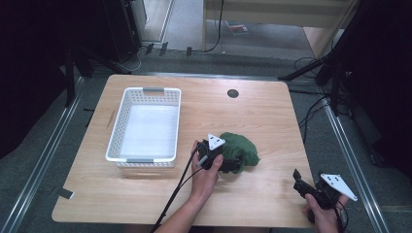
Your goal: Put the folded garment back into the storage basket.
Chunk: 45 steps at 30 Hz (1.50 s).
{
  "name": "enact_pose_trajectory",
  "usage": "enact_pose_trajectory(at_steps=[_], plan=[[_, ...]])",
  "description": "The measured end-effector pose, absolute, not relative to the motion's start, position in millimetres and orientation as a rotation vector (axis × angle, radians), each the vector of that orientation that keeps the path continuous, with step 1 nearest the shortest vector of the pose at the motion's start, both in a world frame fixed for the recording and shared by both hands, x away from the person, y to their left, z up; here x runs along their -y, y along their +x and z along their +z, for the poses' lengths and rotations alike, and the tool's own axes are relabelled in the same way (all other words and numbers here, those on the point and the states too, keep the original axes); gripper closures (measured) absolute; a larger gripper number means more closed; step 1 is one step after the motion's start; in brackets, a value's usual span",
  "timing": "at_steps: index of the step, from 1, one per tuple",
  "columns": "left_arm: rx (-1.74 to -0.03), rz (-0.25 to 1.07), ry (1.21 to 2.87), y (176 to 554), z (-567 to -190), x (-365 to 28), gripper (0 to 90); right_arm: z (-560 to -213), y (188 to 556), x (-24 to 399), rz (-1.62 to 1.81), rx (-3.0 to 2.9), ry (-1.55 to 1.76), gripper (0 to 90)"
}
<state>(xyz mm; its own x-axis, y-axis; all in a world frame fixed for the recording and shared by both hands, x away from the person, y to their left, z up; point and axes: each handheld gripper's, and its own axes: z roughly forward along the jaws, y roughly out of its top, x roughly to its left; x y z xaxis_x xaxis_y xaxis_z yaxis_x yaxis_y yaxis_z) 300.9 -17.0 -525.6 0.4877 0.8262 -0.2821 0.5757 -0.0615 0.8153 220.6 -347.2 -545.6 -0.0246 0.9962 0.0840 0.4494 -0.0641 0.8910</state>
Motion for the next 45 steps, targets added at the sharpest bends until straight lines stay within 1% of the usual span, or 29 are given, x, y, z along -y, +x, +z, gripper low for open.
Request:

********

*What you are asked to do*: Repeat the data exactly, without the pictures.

*Exercise answer*:
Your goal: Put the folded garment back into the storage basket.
Chunk: 45 steps at 30 Hz (1.50 s).
{
  "name": "enact_pose_trajectory",
  "usage": "enact_pose_trajectory(at_steps=[_], plan=[[_, ...]])",
  "description": "The measured end-effector pose, absolute, not relative to the motion's start, position in millimetres and orientation as a rotation vector (axis × angle, radians), each the vector of that orientation that keeps the path continuous, with step 1 nearest the shortest vector of the pose at the motion's start, both in a world frame fixed for the recording and shared by both hands, x away from the person, y to their left, z up; here x runs along their -y, y along their +x and z along their +z, for the poses' lengths and rotations alike, and the tool's own axes are relabelled in the same way (all other words and numbers here, those on the point and the states too, keep the original axes); gripper closures (measured) absolute; a larger gripper number means more closed; step 1 is one step after the motion's start; in brackets, a value's usual span",
  "timing": "at_steps: index of the step, from 1, one per tuple",
  "columns": "left_arm: rx (-1.74 to -0.03), rz (-0.25 to 1.07), ry (1.21 to 2.87), y (176 to 554), z (-567 to -190), x (-365 to 28), gripper (0 to 90); right_arm: z (-560 to -213), y (188 to 556), x (-24 to 399), rz (-1.62 to 1.81), rx (-3.0 to 2.9), ry (-1.55 to 1.76), gripper (0 to 90)"
}
<state>(xyz mm; its own x-axis, y-axis; all in a world frame fixed for the recording and shared by both hands, x away from the person, y to their left, z up; point and axes: each handheld gripper's, and its own axes: z roughly forward along the jaws, y roughly out of its top, x roughly to its left; x y z xaxis_x xaxis_y xaxis_z yaxis_x yaxis_y yaxis_z) 300.9 -17.0 -525.6 0.4877 0.8262 -0.2821 0.5757 -0.0615 0.8153 220.6 -347.2 -545.6 -0.0246 0.9962 0.0840 0.4494 -0.0641 0.8910</state>
Motion for the next 45 steps, targets added at the sharpest bends until straight lines stay within 1% of the usual span, or 29 are given, x, y, z along -y, +x, +z, gripper low for open.
Request:

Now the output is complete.